__Task brief__.
Every line of the entries below that carries the string "with" should be copied.

__Given records__.
-- Opening Marker --

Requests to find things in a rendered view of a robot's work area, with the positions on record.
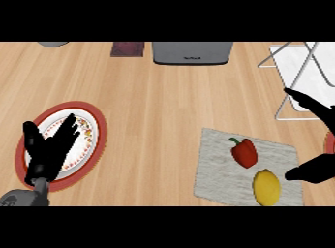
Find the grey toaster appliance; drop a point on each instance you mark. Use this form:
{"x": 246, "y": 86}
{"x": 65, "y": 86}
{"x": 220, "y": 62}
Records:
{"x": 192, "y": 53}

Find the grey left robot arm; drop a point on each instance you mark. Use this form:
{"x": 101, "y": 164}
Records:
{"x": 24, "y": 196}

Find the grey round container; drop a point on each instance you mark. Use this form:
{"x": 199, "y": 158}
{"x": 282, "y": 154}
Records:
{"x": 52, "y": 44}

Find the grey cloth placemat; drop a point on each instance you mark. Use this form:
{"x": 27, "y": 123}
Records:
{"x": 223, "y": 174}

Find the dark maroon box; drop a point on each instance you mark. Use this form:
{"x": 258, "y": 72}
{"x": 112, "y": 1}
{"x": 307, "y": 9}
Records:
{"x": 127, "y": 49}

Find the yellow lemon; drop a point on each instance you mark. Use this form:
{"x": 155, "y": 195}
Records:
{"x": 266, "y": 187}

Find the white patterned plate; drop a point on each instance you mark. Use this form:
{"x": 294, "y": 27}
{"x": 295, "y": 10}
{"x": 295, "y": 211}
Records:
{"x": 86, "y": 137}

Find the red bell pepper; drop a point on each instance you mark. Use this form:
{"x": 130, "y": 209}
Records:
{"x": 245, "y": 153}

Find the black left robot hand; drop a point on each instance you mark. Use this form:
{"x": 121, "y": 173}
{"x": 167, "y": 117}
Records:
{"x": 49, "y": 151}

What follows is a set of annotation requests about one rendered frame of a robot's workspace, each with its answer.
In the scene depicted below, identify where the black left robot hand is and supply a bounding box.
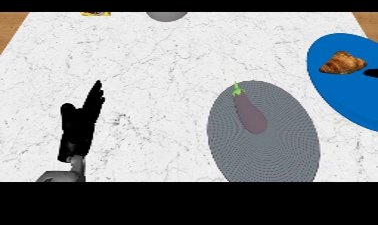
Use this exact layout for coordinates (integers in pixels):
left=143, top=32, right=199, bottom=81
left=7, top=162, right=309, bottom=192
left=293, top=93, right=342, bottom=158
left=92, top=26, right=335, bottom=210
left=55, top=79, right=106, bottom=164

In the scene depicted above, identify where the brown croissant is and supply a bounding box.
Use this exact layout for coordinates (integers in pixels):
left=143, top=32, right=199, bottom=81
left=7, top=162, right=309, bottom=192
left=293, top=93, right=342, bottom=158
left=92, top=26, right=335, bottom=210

-- Closing Marker --
-- Opening Marker --

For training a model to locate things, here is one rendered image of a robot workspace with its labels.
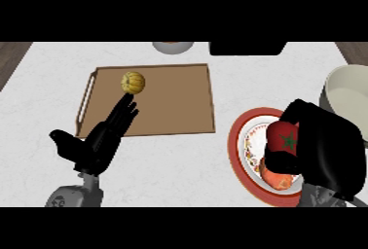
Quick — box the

-- Closing Marker --

__Output for this task__.
Requests to find things in a rendered view of a robot's work area, with the positions on record.
What follows is a set of annotation requests about one rendered frame of a robot's workspace, each with its answer.
For training a model to locate things, here is one rendered image of a robot workspace with its labels.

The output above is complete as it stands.